Editting is the heart of pym, a means of transforming ideas into structured text.
An editor is an interface between a person and structured text. The person has a keyboard and sees a window, tapping keys changes the window. The person first needs to learn which keys lead to which changes on screen. As soon as changes are made the screen shows diff from original.
Screen shows one dir, file or function (aka package, module or function) at a time.
We are stopped on a breakpoint, showing a function, with stopped line underlined in red. If there is an active error (aka Exception) then all (data leading to) data on this line is marked red. All code which has been run without error is shown in green, and all other data is shown in blue.
- 18 Keys: j/k (up/down (+/- Y)), h/l (backward/forward (-/+ X)), g/; (out/in (-/+ Z))
- u/i (keyboard/screen), y/o (), t/p (take/paste) m/, (mark/goto), n/. (type/continue), b// (bookmark/search)
More leftward keys (on a QWERTY keyboard) “more general”, “pull”, “back”
More rightward keys mean “more specific”, “push”, “forward
Warning to vim users - some keys may seem the opposite of what you’re used to.
What are we all doing here anyway?¶
I have a screen, you have a keyboard.
I have codes, etc., that I could show you, you have the means to choose between them. Assuming your capacity for choosing is infinite, I need to know which code you’d like to look at. So we’ll start with disk structures- trees with directories and files. And some recognisable patterns. Sounds like a similar structure to real code (modules are trees with blocks and lines), but simpler. But you didn’t hear that from me.
Anyway, structured text is ever a snapshot from a flow of your ideas to the codes being witten. On a good day the ideas flow toward some runnable tree which works, but on a bad day they chase around random forests, crashing blindly into insects. It is important to store correct program text, more important to grasp ideas behind that text, and most important to grok the flow.
An editor should appear in a debugger: accepting `changes <>`_ from the coder and passing them on to an `evaluator< >`_, and incidentally to a disk. An editor is rarely an end in itself, and should not get in the way of the larger cycle. Hence an editor should be quick, and more efficient of the coder’s time than other factors.
pym should look for the flow of ideas in the iterations of the REPL, noting steps such as when tests start to pass, and so development moves on.
pym should be editable by itself. This is a high priority - I do not have a lot of time for coding personal projects such as pym, the sooner it is “good enough” to be usable daily for editing other programs, but quickly fixable, then the more development it will actually get. (Such has been my experience with my dot files, in particular since I added a function to edit functions).
Modality¶
pym is inherently a modal editor, and one is not directly editing plain text. Some parts of the program will look more like plain text than others, e.g. names.
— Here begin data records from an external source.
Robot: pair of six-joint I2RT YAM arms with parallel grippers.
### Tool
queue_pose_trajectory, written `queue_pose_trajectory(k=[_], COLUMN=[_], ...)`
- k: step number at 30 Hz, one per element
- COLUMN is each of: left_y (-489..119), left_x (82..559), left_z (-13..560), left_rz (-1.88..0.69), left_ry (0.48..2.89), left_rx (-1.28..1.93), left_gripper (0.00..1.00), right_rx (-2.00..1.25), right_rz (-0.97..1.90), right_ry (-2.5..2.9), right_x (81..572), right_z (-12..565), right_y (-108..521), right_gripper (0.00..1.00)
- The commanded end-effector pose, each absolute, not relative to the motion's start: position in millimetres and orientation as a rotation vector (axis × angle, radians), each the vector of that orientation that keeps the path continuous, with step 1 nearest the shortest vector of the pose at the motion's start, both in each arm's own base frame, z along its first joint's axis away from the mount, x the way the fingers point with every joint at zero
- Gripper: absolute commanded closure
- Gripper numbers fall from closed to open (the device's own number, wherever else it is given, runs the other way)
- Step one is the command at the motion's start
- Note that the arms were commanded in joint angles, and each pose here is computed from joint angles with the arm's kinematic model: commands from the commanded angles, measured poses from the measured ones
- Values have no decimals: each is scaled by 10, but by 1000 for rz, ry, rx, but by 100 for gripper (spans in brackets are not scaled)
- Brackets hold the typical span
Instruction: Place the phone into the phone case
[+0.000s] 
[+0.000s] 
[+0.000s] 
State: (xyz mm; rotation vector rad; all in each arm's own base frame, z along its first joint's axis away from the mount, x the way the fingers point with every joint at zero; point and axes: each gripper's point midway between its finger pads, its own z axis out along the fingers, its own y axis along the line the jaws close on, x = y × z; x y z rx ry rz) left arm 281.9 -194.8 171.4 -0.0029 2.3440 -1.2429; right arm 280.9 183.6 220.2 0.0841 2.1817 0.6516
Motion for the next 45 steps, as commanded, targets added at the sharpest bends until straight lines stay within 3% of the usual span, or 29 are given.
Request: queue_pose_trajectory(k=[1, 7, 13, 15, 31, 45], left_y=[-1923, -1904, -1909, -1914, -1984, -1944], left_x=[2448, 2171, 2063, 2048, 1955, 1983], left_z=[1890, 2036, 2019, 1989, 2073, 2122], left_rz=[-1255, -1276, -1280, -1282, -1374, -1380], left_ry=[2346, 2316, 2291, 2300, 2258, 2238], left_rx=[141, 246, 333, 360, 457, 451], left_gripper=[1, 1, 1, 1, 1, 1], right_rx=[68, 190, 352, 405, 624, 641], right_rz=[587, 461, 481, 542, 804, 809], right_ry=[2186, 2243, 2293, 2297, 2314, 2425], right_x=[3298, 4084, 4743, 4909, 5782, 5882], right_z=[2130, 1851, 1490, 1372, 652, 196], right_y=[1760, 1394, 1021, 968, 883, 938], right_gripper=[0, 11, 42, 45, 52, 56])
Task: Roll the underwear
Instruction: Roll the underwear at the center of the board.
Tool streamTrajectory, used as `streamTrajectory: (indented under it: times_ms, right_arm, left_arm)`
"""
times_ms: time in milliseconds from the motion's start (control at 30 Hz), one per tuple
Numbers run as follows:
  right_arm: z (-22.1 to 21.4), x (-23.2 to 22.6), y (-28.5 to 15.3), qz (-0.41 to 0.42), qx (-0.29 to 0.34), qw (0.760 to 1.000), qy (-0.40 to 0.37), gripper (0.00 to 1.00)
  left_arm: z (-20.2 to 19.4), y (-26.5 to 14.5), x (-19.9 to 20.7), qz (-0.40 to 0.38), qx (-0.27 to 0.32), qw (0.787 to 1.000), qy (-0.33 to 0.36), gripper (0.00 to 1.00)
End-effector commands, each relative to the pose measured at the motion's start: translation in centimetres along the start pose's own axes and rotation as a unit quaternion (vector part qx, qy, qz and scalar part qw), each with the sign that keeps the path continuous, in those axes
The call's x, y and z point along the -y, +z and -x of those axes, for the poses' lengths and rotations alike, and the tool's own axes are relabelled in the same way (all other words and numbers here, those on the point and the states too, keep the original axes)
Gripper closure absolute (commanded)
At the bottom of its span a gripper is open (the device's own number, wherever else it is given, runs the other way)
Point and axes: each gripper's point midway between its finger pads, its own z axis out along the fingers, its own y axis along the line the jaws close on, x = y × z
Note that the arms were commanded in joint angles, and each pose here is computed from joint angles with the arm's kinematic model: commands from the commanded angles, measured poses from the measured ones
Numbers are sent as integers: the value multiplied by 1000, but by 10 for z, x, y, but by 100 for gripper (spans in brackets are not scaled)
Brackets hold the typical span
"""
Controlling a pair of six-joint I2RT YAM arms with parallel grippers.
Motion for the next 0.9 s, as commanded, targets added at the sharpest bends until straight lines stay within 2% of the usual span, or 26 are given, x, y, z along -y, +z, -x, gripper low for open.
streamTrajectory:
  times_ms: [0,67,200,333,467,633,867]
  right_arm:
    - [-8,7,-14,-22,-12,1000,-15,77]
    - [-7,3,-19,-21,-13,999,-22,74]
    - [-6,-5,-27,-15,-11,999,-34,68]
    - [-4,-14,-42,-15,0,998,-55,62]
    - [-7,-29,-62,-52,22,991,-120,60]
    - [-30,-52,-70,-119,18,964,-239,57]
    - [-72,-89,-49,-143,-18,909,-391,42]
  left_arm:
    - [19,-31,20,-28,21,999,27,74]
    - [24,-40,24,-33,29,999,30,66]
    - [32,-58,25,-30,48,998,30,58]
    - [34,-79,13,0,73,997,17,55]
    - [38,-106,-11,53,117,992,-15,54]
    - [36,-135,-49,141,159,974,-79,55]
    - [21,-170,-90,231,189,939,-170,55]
But each structure in the tree uses its own specialised sub-editor, e.g. there is a different editor for an else branch than for a function definition than for a function. pym should transition between such editors unnoticeably to the user, not needing any “start loop here” instructions, although they could be explicitly given.
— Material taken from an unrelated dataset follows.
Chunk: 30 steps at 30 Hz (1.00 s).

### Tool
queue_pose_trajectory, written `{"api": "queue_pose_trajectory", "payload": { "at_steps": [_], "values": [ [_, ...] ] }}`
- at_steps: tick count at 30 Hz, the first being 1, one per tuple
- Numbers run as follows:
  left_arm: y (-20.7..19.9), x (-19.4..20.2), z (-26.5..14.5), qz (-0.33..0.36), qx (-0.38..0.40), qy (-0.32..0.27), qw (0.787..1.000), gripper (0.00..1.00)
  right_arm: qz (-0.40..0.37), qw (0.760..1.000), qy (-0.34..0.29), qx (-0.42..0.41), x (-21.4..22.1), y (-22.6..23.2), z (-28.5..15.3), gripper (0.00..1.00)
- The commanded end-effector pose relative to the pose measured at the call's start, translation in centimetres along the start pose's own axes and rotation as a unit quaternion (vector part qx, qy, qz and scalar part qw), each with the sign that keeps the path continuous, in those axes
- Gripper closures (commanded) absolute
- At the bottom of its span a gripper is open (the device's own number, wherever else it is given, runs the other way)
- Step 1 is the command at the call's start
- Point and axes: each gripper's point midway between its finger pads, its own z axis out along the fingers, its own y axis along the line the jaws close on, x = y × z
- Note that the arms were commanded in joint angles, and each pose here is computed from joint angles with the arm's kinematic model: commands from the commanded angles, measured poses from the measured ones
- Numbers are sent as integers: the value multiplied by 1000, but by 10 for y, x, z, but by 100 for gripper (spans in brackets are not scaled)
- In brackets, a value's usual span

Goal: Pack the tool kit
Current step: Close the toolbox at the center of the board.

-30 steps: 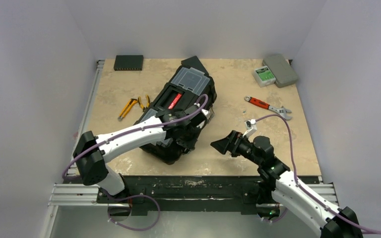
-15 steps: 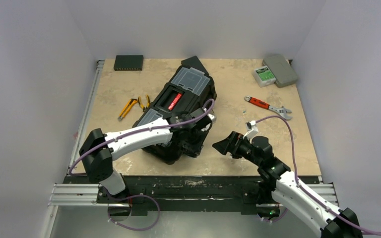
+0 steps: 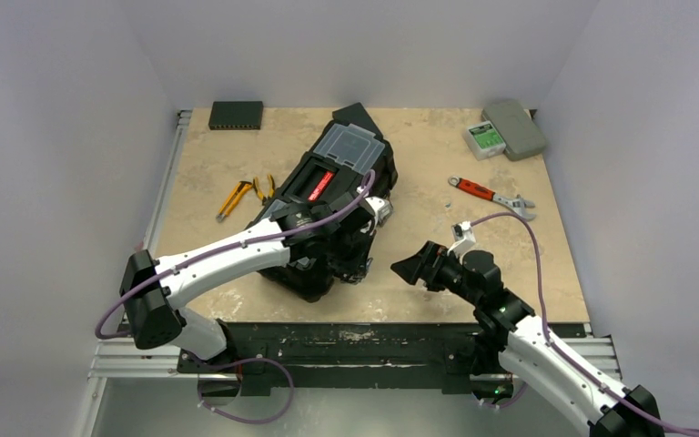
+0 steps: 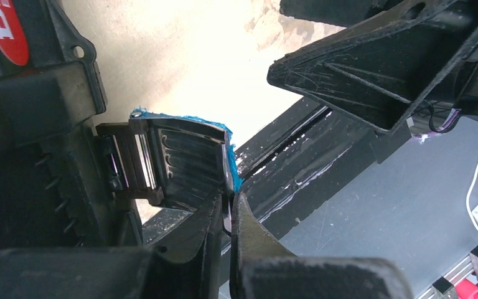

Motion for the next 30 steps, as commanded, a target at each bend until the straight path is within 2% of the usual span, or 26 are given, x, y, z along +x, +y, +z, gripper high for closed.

Command/insert mode might toggle on the CAPS LOCK key. pym is UI agnostic, capable of presentation between pipes, on a console, GUI, web page, or directly from Python. Development shall concentrate on Python first, console second, with others trailing. Full use should be made of available visual cues, such as colour, position, movement, …
The user should be presented with program objects (e.g. projects, methods, operators) first and incidentals (e.g. files) second, if at all.
Programs¶
A program is a history of a flow of ideas into a structured text representing a working algorithm.
Those ideas are intentions - what the coder wants to happen at run time.
Usage¶
$ pym main.py
or
$ pym main.sh
You are shown a line of code in a function. You can move around: (A subset of) vim keys work, with the slight catch the ‘j’/’k’ moves down/up the call stack, ‘h’/’l’ moves left/right along the block of statements, and ‘g’/’;’ move out/in (through links to other code, e.g. function calls).
You can edit the code of the function, which will change the availability of run-time data.
Colours:
Errors shown in red, good code shown in green, links shown in blue. Untried code shown in white.
Indices and tables¶
Parts of the documentation:
Parsing structured text¶
Parsing in general is of interest. One reason for delay in starting this project has been the postponing of the choice between using Python’s built-in parsing modules, or more general parsing components. Although I have now decided to start with Python’s built in parser I remain open to use of other parsers as well. Not much point in having a “structured text editor” which cannot handle structured text such as other langages, marked-up texts, config files, log files, and so on.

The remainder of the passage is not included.